Cherries Are Their Own Reward
In the last few weeks of work I was asked to transfer to a unit of all ladies. I had worked a few shifts in the unit, so I knew what the work entailed. It was just across a wide driveway from the unit I worked in. Maybe they wanted one male worker in the unit. Maybe, and I think this was more likely, someone on the current unit had a friend they wanted to hire and work in that unit. It didn’t matter. I had my own reasons for accepting the offer. I had become close to a couple of people on that unit. I thought it would ease the transition for them of my leaving. I could visit them everyday and they would know I was just next door, so to speak.
The people of the ladies unit had various handicaps. Most of them were in wheel chairs and much of the work was helping them moving from place to place. One lady was like a member of the staff. She would sit where she could see the clock through the glass of the supervisor’s office. Five minutes before anyone else, she got up, went to another room and wheeled out another older lady, ready to head down the long hallway to lunch. She could have lived on her own I thought. Her countenance was always a look of sad resignation. I checked her records, and her IQ, over the last several years, was listed as being between 54 and 59. It seemed to me she was a 70, at least, based on nothing but my own observations. I asked the unit psychologist about this. He told me that the government liked to see IQs below 60 and, “Where would Sally go if she wasn’t here?”

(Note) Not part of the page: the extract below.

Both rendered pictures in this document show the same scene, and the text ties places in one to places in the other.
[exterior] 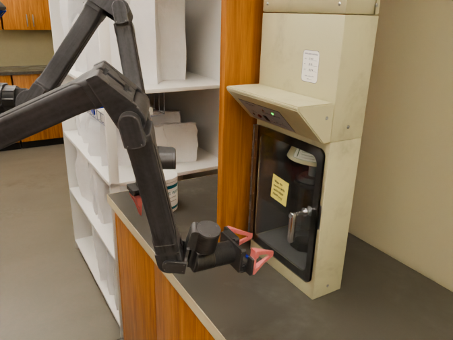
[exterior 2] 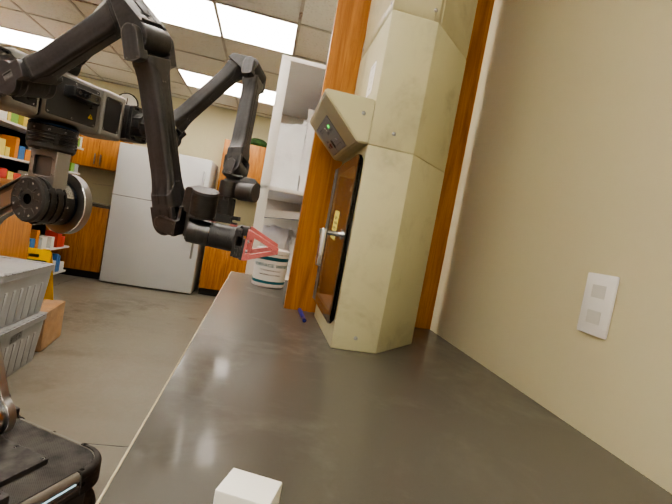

Krissy was a younger lady, thirty-ish. She was tiny, but she could speak louder than anyone else in the unit. When she went to the bathroom she would yell out, “I’m done!” when she was finished. She did need help with that. Her main challenge though was in ordinary conversation. Staff constantly asked her to speak more softly. If she heard the words “look” or “see” she yelled out, “I’m blind! I’m blind! I can’t see!” She was blind.
Most days Krissy hung out in Yolanda’s room. Yolanda had a roommate who was also blind and in a wheel chair. She didn’t speak, but she could grunt and indicate agreement, and she had her own version of a laugh. Yolanda was in a wheelchair too. She had CP, and wore thick eyeglasses. Yolanda could talk. She and Krissy were the most talkative two people in the place. When I had time, I sat with them in Yolanda’s room. I explained things for them, answered questions, and told stories. They were quite inquisitive. The sessions were like mini-salons.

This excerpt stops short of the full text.